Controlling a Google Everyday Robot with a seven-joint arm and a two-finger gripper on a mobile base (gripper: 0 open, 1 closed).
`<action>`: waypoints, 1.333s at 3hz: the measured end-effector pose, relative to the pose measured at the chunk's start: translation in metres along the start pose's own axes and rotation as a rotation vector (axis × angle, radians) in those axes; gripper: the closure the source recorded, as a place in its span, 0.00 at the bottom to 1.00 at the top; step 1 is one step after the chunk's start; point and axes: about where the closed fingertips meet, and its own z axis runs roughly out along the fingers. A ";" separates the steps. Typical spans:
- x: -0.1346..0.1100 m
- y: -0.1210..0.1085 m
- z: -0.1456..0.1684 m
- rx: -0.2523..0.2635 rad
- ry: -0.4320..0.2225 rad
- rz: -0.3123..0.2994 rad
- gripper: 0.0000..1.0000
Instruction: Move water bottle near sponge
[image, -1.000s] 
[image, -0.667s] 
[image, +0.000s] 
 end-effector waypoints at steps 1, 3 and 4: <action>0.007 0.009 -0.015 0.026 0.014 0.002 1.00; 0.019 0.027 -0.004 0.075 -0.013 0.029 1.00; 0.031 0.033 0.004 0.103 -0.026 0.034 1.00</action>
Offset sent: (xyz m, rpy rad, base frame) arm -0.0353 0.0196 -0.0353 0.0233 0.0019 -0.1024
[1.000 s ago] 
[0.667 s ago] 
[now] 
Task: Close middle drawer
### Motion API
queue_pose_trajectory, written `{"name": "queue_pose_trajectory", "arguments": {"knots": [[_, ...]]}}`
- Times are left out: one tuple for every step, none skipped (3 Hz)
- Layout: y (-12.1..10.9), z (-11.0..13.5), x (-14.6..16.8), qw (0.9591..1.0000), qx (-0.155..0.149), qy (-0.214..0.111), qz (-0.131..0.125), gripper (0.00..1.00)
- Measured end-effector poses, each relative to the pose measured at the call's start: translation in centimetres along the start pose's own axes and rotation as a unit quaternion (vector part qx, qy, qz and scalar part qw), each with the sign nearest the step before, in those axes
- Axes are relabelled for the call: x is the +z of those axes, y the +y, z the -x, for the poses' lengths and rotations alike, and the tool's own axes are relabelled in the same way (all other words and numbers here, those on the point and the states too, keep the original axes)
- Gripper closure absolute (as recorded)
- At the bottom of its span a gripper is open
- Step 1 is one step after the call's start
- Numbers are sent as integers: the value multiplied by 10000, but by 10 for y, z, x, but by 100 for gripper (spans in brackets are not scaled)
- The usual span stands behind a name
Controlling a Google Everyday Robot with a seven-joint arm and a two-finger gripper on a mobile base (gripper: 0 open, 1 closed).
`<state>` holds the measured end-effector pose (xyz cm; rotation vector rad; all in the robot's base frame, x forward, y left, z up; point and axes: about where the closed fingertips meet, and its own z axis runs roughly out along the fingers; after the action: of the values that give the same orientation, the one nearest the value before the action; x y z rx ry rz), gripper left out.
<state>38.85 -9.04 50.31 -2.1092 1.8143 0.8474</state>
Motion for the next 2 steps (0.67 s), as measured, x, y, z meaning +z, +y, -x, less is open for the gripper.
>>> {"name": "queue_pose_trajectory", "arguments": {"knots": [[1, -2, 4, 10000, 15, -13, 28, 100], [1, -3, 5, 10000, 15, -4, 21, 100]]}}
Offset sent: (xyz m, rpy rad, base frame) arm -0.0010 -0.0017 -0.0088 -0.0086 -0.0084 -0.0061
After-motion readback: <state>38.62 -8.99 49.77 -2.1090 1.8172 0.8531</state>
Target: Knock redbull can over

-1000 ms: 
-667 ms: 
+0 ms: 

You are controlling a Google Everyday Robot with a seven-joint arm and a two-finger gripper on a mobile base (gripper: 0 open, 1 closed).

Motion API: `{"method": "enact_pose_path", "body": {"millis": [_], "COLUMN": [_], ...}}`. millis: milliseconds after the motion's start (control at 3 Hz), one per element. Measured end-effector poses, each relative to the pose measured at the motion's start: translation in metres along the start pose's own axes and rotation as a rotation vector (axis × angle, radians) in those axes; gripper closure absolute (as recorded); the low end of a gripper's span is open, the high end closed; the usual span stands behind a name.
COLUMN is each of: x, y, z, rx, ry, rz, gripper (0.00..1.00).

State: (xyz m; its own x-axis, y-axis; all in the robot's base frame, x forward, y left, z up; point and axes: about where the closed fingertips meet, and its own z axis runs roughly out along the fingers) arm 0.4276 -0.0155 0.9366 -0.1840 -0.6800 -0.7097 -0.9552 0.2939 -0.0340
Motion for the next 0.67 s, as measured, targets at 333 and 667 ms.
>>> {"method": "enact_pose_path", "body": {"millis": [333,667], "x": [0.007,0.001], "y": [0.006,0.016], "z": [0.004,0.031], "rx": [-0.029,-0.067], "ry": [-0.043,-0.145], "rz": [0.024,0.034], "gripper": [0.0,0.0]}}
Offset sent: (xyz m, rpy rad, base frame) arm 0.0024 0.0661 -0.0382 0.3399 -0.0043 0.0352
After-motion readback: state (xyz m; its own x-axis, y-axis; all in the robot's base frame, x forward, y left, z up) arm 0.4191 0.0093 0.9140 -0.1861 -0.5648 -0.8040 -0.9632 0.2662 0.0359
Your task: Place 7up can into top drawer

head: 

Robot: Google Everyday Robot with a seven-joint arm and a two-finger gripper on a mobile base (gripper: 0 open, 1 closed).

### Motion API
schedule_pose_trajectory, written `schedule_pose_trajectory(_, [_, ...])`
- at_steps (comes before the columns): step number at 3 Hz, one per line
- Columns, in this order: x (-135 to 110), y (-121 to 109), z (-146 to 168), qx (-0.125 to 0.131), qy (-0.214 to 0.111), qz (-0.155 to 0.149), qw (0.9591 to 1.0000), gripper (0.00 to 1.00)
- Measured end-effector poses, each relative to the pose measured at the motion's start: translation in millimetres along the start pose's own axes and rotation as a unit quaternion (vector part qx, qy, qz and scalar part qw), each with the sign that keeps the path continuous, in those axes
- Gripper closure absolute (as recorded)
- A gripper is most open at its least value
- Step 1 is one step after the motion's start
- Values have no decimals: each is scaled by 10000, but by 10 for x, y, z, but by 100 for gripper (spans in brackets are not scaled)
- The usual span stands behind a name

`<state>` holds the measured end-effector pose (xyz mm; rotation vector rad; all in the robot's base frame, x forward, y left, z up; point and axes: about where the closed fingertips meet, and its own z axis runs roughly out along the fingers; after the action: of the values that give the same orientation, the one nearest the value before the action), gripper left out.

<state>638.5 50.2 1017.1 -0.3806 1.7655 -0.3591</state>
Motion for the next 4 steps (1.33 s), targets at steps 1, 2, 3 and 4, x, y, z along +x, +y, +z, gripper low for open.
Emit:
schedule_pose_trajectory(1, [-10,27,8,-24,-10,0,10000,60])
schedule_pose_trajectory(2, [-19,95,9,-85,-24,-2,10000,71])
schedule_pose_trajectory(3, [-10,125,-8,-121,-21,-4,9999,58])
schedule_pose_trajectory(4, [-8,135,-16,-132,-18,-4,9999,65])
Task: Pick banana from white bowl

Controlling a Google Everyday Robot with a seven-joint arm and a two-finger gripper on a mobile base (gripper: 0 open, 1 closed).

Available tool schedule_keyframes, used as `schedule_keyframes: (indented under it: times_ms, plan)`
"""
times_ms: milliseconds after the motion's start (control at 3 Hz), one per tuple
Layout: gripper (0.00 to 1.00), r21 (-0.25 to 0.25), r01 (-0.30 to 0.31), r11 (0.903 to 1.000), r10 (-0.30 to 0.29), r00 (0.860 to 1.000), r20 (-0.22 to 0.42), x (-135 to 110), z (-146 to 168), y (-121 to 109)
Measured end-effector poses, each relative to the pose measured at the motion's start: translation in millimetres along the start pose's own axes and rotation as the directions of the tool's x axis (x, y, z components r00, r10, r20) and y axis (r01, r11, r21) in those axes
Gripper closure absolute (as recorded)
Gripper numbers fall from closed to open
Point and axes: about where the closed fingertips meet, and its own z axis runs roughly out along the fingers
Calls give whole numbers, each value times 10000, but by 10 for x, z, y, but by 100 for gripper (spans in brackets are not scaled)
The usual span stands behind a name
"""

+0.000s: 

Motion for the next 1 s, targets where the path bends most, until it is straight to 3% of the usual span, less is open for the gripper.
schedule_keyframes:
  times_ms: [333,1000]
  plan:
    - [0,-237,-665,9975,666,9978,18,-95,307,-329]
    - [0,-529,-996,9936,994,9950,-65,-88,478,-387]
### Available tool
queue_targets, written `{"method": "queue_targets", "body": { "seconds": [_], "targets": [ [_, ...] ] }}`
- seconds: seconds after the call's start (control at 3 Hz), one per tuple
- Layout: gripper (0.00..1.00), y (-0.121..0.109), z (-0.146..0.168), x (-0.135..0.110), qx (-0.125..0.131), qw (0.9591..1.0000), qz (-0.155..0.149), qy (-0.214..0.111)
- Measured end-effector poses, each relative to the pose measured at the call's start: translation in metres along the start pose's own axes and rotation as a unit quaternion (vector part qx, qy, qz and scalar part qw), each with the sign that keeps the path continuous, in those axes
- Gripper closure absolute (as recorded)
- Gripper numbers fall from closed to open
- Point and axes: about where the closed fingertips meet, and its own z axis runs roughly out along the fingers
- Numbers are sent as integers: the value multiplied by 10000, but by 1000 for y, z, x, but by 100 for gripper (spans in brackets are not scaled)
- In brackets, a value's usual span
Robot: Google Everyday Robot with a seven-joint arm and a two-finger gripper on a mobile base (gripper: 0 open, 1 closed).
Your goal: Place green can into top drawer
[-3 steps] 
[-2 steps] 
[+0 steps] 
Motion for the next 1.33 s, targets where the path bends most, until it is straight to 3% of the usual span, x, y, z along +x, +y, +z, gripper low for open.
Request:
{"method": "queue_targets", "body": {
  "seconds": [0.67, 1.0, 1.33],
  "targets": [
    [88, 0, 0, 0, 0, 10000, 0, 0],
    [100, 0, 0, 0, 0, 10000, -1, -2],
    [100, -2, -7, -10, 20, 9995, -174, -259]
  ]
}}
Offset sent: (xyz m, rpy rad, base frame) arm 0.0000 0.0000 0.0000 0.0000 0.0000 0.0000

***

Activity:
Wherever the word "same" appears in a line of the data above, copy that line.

Exercise answer:
- Axes are relabelled for the call: x is the +z of those axes, y the +y, z the -x, for the poses' lengths and rotations alike, and the tool's own axes are relabelled in the same way (all other words and numbers here, those on the point and the states too, keep the original axes)
`<state>` holds the measured end-effector pose (xyz cm; rotation vector rad; all in the robot's base frame, x forward, y left, z up; point and axes: about where the closed fingertips meet, and its own z axis runs roughly out along the fingers; after the action: of the values that give the same orientation, the one nearest the value before the action; x y z rx ry rz), gripper left out.
`<state>` holds the measured end-effector pose (xyz mm; rotation vector rad; all in the robot's base frame, x forward, y left, z up; point and axes: about where the closed fingertips meet, and its own z axis runs roughly out along the fingers; after the action: of the values that give the same orientation, the one nearest the value before the action), gripper left out.

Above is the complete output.